- [WORK TO BE COMPLETED]:
Retype the data exactly, leaving nothing out.

- [EXERCISE MATERIAL]:
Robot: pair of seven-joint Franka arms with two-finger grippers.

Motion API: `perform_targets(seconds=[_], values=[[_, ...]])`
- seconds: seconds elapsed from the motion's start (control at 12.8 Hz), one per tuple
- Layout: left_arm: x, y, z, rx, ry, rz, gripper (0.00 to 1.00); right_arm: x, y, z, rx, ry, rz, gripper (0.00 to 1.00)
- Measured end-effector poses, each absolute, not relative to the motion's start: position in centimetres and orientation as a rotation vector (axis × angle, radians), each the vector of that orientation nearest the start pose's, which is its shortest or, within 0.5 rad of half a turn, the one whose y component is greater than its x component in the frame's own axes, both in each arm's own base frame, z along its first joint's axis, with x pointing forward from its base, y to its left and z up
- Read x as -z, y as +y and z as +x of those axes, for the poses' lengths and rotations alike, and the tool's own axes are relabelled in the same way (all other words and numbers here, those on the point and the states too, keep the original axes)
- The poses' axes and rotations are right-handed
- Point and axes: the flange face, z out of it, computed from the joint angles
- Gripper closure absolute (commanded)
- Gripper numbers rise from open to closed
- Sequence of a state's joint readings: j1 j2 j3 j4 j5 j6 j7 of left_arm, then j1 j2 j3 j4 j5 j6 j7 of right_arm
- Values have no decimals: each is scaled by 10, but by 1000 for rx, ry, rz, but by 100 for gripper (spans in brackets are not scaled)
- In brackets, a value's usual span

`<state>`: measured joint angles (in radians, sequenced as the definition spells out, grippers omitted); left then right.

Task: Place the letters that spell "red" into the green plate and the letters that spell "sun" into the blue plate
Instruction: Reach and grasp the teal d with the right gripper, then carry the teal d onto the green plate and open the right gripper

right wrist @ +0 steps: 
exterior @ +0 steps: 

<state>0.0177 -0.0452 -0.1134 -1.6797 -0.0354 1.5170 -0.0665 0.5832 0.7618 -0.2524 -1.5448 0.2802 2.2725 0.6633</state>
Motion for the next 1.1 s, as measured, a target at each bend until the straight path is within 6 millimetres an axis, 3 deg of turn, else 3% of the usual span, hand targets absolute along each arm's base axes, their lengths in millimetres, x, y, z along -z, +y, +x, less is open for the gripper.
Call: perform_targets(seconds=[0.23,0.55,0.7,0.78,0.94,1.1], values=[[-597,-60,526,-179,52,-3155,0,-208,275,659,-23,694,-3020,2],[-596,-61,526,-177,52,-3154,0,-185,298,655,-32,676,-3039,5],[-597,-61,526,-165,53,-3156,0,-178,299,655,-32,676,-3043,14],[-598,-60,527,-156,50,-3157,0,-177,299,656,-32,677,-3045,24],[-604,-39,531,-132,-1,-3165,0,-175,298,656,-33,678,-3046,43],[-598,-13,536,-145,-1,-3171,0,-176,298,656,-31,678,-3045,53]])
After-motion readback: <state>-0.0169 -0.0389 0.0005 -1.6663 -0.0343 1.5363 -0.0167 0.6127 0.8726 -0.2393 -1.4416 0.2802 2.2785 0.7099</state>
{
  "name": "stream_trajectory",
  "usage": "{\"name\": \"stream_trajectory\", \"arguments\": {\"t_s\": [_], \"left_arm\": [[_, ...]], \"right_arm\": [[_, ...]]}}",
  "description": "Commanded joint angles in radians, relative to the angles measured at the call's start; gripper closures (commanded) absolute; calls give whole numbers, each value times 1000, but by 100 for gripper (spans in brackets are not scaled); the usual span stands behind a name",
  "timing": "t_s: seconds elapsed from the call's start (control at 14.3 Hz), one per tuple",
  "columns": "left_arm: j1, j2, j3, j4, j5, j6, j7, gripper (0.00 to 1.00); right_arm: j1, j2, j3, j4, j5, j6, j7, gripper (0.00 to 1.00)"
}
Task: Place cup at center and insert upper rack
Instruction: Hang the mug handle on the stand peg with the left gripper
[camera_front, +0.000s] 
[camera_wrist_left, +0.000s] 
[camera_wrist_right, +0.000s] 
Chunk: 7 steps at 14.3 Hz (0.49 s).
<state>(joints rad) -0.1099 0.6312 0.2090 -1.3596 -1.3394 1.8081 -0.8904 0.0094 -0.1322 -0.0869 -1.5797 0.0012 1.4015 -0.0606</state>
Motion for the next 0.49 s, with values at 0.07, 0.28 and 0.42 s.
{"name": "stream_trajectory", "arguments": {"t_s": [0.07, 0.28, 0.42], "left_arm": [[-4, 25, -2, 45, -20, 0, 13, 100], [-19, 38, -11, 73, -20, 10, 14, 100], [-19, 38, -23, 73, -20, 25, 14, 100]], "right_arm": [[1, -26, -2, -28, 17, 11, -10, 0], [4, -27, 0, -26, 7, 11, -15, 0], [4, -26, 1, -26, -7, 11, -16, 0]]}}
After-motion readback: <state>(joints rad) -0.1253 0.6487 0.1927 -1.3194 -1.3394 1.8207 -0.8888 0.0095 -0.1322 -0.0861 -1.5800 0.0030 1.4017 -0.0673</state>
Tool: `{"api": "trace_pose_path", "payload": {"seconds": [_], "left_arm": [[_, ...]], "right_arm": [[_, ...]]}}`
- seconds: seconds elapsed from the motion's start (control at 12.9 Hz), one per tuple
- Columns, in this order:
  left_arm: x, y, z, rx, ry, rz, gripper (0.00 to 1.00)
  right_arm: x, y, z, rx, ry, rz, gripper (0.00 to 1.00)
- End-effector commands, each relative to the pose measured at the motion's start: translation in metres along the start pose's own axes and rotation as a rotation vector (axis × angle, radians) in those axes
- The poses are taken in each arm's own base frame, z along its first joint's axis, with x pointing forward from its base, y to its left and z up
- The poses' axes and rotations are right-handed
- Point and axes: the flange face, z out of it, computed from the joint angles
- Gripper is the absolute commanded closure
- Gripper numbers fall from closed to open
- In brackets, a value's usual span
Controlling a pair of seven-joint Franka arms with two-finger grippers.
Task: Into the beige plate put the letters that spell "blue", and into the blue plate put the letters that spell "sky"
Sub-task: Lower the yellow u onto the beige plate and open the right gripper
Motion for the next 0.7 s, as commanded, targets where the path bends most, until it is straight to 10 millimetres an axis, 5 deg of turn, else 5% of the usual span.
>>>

- [RESULT OF THE TASK]:
Robot: pair of seven-joint Franka arms with two-finger grippers.

Motion API: `perform_targets(seconds=[_], values=[[_, ...]])`
- seconds: seconds elapsed from the motion's start (control at 12.8 Hz), one per tuple
- Layout: left_arm: x, y, z, rx, ry, rz, gripper (0.00 to 1.00); right_arm: x, y, z, rx, ry, rz, gripper (0.00 to 1.00)
- Measured end-effector poses, each absolute, not relative to the motion's start: position in centimetres and orientation as a rotation vector (axis × angle, radians), each the vector of that orientation nearest the start pose's, which is its shortest or, within 0.5 rad of half a turn, the one whose y component is greater than its x component in the frame's own axes, both in each arm's own base frame, z along its first joint's axis, with x pointing forward from its base, y to its left and z up
- Read x as -z, y as +y and z as +x of those axes, for the poses' lengths and rotations alike, and the tool's own axes are relabelled in the same way (all other words and numbers here, those on the point and the states too, keep the original axes)
- The poses' axes and rotations are right-handed
- Point and axes: the flange face, z out of it, computed from the joint angles
- Gripper closure absolute (commanded)
- Gripper numbers rise from open to closed
- Sequence of a state's joint readings: j1 j2 j3 j4 j5 j6 j7 of left_arm, then j1 j2 j3 j4 j5 j6 j7 of right_arm
- Values have no decimals: each is scaled by 10, but by 1000 for rx, ry, rz, but by 100 for gripper (spans in brackets are not scaled)
- In brackets, a value's usual span

`<state>`: measured joint angles (in radians, sequenced as the definition spells out, grippers omitted); left then right.

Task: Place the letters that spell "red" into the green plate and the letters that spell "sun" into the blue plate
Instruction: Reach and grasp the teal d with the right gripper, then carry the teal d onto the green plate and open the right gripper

right wrist @ +0 steps: 
exterior @ +0 steps: 

<state>0.0177 -0.0452 -0.1134 -1.6797 -0.0354 1.5170 -0.0665 0.5832 0.7618 -0.2524 -1.5448 0.2802 2.2725 0.6633</state>
Motion for the next 1.1 s, as measured, a target at each bend until the straight path is within 6 millimetres an axis, 3 deg of turn, else 3% of the usual span, hand targets absolute along each arm's base axes, their lengths in millimetres, x, y, z along -z, +y, +x, less is open for the gripper.
Call: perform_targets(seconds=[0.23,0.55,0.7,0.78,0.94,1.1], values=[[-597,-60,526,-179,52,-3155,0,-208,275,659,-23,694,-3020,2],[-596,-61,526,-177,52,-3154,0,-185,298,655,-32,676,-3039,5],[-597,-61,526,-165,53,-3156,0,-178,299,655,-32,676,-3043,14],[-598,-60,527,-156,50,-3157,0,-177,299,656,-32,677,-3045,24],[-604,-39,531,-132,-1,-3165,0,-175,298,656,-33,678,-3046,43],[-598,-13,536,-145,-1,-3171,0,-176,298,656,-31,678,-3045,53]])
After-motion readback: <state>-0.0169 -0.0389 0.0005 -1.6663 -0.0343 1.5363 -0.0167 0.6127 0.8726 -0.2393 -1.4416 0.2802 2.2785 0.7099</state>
{
  "name": "stream_trajectory",
  "usage": "{\"name\": \"stream_trajectory\", \"arguments\": {\"t_s\": [_], \"left_arm\": [[_, ...]], \"right_arm\": [[_, ...]]}}",
  "description": "Commanded joint angles in radians, relative to the angles measured at the call's start; gripper closures (commanded) absolute; calls give whole numbers, each value times 1000, but by 100 for gripper (spans in brackets are not scaled); the usual span stands behind a name",
  "timing": "t_s: seconds elapsed from the call's start (control at 14.3 Hz), one per tuple",
  "columns": "left_arm: j1, j2, j3, j4, j5, j6, j7, gripper (0.00 to 1.00); right_arm: j1, j2, j3, j4, j5, j6, j7, gripper (0.00 to 1.00)"
}
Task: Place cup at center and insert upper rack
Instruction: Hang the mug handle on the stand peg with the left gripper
[camera_front, +0.000s] 
[camera_wrist_left, +0.000s] 
[camera_wrist_right, +0.000s] 
Chunk: 7 steps at 14.3 Hz (0.49 s).
<state>(joints rad) -0.1099 0.6312 0.2090 -1.3596 -1.3394 1.8081 -0.8904 0.0094 -0.1322 -0.0869 -1.5797 0.0012 1.4015 -0.0606</state>
Motion for the next 0.49 s, with values at 0.07, 0.28 and 0.42 s.
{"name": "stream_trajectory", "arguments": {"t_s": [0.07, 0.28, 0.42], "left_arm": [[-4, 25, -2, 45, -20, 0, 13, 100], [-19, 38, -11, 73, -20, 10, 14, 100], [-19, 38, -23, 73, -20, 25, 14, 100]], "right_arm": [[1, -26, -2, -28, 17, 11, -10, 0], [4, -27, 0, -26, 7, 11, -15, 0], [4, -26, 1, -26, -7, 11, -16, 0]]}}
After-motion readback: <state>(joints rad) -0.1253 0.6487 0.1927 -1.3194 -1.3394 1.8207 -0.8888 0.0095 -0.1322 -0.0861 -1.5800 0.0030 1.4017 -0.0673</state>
Tool: `{"api": "trace_pose_path", "payload": {"seconds": [_], "left_arm": [[_, ...]], "right_arm": [[_, ...]]}}`
- seconds: seconds elapsed from the motion's start (control at 12.9 Hz), one per tuple
- Columns, in this order:
  left_arm: x, y, z, rx, ry, rz, gripper (0.00 to 1.00)
  right_arm: x, y, z, rx, ry, rz, gripper (0.00 to 1.00)
- End-effector commands, each relative to the pose measured at the motion's start: translation in metres along the start pose's own axes and rotation as a rotation vector (axis × angle, radians) in those axes
- The poses are taken in each arm's own base frame, z along its first joint's axis, with x pointing forward from its base, y to its left and z up
- The poses' axes and rotations are right-handed
- Point and axes: the flange face, z out of it, computed from the joint angles
- Gripper is the absolute commanded closure
- Gripper numbers fall from closed to open
- In brackets, a value's usual span
Controlling a pair of seven-joint Franka arms with two-finger grippers.
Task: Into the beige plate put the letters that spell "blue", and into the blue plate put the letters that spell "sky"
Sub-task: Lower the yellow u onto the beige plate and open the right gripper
Motion for the next 0.7 s, as commanded, targets where the path bends most, until it is straight to 10 millimetres an axis, 5 deg of turn, else 5% of the usual span.
>>>

Fully answered, the exercise is complete.